O trabalho de combate ao mosquito transmissor da dengue segue um protocolo específico que começa logo após a notificação de um caso suspeito nas unidades de saúde. Segundo o responsável pelo setor de combate às endemias, Jovino Adriano, quando um paciente procura atendimento médico com sintomas da doença, o caso é comunicado ao núcleo responsável pelo monitoramento.
A partir dessa notificação, as equipes fazem uma triagem dos casos registrados diariamente para definir as prioridades de atendimento. Pacientes que apresentam mais sintomas, como febre e outros sinais característicos da dengue, zika ou chikungunya, recebem atenção imediata.
“Quando chega a notificação, a gente analisa todos os casos do dia. Damos prioridade para aqueles pacientes que apresentam mais sintomas, como febre e outros sinais que indicam mais fortemente a possibilidade de dengue”, explicou Jovino.

Após essa avaliação, é iniciado o chamado bloqueio epidemiológico, uma ação de prevenção que busca impedir a propagação do mosquito na região onde o caso suspeito foi identificado.
O primeiro passo da equipe é visitar o imóvel da pessoa com suspeita da doença. Em seguida, os agentes percorrem as casas do mesmo quarteirão e também das quadras próximas, sempre que há acesso aos imóveis.

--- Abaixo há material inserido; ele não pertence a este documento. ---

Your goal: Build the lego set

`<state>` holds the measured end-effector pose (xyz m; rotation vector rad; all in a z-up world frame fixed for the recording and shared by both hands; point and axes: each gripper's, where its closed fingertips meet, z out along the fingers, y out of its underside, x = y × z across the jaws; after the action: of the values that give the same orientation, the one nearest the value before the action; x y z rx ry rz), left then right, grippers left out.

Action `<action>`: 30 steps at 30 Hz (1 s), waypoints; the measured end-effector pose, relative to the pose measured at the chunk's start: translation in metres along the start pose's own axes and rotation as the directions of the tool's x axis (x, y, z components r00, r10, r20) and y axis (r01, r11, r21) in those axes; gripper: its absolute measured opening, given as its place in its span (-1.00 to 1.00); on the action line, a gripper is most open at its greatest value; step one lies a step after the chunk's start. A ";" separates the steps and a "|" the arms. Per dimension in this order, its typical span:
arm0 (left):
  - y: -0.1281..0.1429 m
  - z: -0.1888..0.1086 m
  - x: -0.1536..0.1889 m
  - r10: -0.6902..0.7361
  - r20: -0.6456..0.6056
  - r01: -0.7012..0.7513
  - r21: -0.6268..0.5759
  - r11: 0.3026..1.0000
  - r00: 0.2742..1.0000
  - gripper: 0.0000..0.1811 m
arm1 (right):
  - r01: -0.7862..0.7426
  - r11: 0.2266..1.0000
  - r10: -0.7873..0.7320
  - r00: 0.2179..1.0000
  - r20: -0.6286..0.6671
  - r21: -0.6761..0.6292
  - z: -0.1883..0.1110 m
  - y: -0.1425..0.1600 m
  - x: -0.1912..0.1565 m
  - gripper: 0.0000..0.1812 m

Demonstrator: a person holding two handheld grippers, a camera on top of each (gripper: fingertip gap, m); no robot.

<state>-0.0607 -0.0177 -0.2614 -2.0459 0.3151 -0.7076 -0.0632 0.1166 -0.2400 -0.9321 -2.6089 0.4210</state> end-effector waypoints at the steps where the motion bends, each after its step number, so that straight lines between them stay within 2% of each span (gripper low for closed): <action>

Durante esse trabalho, é realizada a aplicação de inseticida dentro das residências e nos arredores, além da vistoria para identificar possíveis criadouros do mosquito transmissor.
A medida é considerada fundamental para reduzir o risco de novos casos, já que o mosquito pode se proliferar rapidamente em áreas urbanas. Por isso, os agentes reforçam a importância da colaboração dos moradores, permitindo a entrada das equipes e eliminando recipientes que possam acumular água.